Figure 2: Use case based data FAIRification.

As simple as it sounds, the data-centricity journey is a strategic long-term investment that requires:

Additional skills and expertise (e.g., data curation/engineering, automation, semantics).
Access to technologies enabling FAIR data management and processing.
Science, technology, and data minds working hand in hand to generate a data-centric environment that reflects the domain expert’s way of thinking and data handling.

Even more important than the above three statements, is strong leadership support. Data centricity requires a change within the daily routines and workflows of our businesses. Leadership needs to be convinced to make the necessary investment through short term business value generation and promote transparency on the mid- and long-term opportunities which include but are not limited to:

Accelerated and novel insight generation/biomarker identification through integrative analysis of data across studies, entities, therapeutic areas, and beyond.
Increased efficiency within the data analysis and/or algorithm development pipelines thanks to a time decrease in searching for and cleaning up data (within day-to-day operations).
Increased trust in data/insights due to improved provenance and understanding of the datasets, and therefore improved data-driven decision making.

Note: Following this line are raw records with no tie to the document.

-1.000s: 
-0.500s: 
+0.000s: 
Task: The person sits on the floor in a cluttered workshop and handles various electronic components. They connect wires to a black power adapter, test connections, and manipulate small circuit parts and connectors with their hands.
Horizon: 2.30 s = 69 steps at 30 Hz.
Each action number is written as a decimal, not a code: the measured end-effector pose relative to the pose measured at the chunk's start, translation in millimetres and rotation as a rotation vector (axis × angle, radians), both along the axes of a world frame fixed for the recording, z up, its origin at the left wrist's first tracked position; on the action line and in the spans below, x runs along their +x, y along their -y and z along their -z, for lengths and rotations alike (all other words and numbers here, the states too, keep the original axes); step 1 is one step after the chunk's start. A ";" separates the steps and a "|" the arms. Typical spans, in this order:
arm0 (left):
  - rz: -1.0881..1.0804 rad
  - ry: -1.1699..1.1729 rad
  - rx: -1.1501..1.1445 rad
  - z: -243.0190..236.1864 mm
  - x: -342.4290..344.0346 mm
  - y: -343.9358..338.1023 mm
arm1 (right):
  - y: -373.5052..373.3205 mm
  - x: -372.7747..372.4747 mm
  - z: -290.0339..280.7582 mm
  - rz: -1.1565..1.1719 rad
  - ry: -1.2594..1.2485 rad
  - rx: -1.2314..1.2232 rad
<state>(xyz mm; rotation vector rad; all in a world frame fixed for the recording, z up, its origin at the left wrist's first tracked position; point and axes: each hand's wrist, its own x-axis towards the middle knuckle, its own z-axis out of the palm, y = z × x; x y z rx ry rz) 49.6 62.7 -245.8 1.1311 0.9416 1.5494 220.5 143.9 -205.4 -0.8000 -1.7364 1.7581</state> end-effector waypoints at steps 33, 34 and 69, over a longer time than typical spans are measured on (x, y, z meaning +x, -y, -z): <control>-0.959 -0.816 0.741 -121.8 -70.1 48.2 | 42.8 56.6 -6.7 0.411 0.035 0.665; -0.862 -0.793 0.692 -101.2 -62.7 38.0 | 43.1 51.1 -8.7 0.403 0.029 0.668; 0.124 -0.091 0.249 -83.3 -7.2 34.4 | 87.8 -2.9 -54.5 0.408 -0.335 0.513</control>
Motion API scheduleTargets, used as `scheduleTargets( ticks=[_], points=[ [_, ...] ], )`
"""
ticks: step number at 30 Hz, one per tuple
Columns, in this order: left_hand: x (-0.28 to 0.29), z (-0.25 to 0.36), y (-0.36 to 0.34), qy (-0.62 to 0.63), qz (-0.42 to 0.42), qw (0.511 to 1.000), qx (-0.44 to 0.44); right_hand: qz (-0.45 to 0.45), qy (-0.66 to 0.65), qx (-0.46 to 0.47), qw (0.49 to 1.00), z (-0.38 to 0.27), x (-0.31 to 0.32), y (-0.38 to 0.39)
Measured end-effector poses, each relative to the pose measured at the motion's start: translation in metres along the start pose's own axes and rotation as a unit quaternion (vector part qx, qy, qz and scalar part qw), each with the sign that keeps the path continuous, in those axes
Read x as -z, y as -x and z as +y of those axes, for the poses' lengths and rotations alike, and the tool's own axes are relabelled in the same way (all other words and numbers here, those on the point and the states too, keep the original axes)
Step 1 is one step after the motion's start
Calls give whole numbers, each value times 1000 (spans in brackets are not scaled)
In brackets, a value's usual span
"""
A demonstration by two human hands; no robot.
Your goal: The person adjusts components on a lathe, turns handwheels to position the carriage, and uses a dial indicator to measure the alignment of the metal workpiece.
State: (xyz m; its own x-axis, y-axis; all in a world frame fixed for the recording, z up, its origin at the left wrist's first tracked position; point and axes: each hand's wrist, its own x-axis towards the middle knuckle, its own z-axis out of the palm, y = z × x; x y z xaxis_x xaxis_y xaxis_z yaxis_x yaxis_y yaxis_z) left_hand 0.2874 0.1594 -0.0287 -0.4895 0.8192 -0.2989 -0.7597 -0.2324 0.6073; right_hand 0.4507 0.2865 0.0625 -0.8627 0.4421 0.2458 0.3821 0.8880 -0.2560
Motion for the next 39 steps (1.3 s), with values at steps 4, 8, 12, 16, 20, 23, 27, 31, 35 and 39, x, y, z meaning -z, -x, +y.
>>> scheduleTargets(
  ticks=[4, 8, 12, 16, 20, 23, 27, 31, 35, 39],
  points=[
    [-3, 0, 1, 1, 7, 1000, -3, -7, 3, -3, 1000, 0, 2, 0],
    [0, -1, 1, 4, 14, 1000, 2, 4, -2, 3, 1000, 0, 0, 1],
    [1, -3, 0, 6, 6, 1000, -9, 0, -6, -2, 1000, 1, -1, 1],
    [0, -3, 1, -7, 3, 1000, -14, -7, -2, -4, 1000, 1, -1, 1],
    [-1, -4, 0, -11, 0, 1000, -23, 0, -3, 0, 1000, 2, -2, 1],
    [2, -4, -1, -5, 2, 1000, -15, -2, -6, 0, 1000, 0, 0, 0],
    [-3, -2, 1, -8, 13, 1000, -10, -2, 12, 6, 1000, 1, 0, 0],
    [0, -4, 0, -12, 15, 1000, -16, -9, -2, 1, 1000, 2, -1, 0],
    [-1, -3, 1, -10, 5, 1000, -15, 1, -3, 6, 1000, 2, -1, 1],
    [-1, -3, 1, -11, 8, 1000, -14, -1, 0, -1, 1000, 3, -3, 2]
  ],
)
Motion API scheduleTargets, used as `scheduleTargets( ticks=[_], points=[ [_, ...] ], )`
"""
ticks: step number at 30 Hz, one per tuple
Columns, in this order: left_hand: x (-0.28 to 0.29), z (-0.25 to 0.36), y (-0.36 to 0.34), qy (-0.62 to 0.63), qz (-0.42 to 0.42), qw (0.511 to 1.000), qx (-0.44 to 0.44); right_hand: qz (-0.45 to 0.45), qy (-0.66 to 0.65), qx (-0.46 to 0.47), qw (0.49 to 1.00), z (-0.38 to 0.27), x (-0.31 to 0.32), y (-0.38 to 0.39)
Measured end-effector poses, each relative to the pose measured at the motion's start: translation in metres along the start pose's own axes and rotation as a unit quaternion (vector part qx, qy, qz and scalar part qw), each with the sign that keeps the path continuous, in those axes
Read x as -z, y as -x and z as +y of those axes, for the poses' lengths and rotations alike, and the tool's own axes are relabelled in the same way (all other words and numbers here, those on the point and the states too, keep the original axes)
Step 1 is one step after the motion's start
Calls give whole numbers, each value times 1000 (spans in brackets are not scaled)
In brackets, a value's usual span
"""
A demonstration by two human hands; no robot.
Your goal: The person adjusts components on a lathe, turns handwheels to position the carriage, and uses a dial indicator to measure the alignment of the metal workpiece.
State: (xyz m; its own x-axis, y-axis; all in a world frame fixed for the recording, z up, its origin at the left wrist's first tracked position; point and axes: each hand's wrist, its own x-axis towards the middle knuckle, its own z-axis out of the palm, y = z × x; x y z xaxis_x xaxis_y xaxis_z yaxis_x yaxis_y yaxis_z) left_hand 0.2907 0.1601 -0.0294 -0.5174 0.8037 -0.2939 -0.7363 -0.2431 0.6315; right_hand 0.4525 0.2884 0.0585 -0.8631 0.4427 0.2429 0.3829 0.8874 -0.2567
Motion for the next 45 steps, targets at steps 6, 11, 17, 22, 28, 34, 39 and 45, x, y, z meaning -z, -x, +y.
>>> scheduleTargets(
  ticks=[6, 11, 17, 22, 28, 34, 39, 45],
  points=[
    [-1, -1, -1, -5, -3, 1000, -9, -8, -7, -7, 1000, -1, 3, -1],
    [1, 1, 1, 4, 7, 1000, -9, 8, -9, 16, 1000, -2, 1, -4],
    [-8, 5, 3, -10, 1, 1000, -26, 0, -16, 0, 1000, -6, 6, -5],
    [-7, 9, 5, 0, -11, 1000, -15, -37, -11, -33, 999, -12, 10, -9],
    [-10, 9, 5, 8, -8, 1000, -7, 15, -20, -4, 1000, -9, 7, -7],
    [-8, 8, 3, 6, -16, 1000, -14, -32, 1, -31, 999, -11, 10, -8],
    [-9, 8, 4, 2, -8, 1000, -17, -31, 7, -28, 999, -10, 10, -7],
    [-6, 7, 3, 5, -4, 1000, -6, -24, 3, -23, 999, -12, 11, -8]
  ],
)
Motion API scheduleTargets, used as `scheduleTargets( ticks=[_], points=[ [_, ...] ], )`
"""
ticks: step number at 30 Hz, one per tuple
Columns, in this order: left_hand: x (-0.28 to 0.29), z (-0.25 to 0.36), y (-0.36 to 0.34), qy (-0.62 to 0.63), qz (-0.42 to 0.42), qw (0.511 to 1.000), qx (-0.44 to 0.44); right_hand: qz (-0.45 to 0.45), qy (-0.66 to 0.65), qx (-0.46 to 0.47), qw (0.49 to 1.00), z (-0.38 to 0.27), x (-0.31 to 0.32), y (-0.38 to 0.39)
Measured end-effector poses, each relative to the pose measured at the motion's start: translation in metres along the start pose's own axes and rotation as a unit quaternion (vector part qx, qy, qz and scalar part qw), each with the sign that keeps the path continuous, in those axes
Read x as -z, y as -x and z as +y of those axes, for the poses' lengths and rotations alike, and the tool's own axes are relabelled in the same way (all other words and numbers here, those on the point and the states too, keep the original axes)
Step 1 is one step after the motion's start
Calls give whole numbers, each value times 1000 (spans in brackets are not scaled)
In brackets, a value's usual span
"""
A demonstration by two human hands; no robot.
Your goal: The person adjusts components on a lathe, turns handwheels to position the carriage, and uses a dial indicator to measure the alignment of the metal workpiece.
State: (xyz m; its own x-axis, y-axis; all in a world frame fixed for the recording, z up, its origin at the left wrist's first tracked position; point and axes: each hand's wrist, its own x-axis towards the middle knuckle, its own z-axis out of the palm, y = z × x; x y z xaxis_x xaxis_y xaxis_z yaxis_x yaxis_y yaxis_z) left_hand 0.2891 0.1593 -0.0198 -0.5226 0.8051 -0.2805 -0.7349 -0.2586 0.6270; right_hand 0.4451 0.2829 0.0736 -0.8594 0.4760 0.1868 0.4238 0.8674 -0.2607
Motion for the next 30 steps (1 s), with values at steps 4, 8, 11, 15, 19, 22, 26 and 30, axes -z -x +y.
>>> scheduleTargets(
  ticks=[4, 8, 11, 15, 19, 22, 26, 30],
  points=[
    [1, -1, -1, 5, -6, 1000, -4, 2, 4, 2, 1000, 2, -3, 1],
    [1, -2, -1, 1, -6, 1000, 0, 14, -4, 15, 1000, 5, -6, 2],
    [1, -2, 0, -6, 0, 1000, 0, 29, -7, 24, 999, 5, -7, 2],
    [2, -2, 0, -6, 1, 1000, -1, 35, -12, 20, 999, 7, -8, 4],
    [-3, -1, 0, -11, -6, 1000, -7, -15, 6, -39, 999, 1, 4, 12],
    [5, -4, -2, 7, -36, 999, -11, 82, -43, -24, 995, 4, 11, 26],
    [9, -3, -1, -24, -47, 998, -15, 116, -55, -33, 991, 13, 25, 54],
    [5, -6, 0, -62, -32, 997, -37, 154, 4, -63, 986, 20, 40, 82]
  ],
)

There still, lie miles ahead of us on our FAIR data journey but the baseline is set and it continuously gains momentum. Our team within AstraZeneca’s Translational Medicine will push hard to realize our FAIR data ambitions to expand the boundaries of science and help patients in a science-led and data-centric way.

Some useful FAIR resources

The GO Fair resources which might be useful for any FAIR endeavor. It has a collection of their GO FAIR materials, interesting papers and publications, and tools.

The Pistoia Alliance FAIR Toolkit provides use cases that exemplify the benefits, how-to methods, training, and change management of FAIR implementation.

The FAIR Cookbook by FAIRplus collates protocols for making data FAIR and examples of dataset FAIRification. FAIRplus also started the FAIRplus fellowship program to offer comprehensive training in FAIR data management.

Sources

Magagna, Barbara, et al. Reusable FAIR Implementation Profiles as Accelerators of FAIR Convergence. (2020).

Wise, John, et al., Implementation and relevance of FAIR data principles in biopharmaceutical R&D. (2019) Drug Discovery Today, 24.4 (2019): 933-938.

Dr. Magdalena Wienken – enlightenbio Guest Blogger

Magdalena leads the Translational Medicine (TM) Data Strategy team at AstraZeneca, Computational Pathology in Munich. As part of the TM Data Strategy team she is pushing towards making data discoverable, interoperable, and reusable across departments, applications, and processes within AstraZeneca. She is a strong believer in cross-functional teams and the necessary merge of science, data, and technology to transform patients’ therapy and quality of life.

Magdalena has a background in Human Biology/Molecular Medicine with a PhD in Molecular Oncology focusing on computational cross-omics analyses. Her passion for digital and data strategies emerged from a three years working stint at Accenture Strategy. There, she led the development of innovative business strategies at the intersection of personalized medicine and digital healthcare working with pharma companies within the area of Germany, Austria, and Switzerland.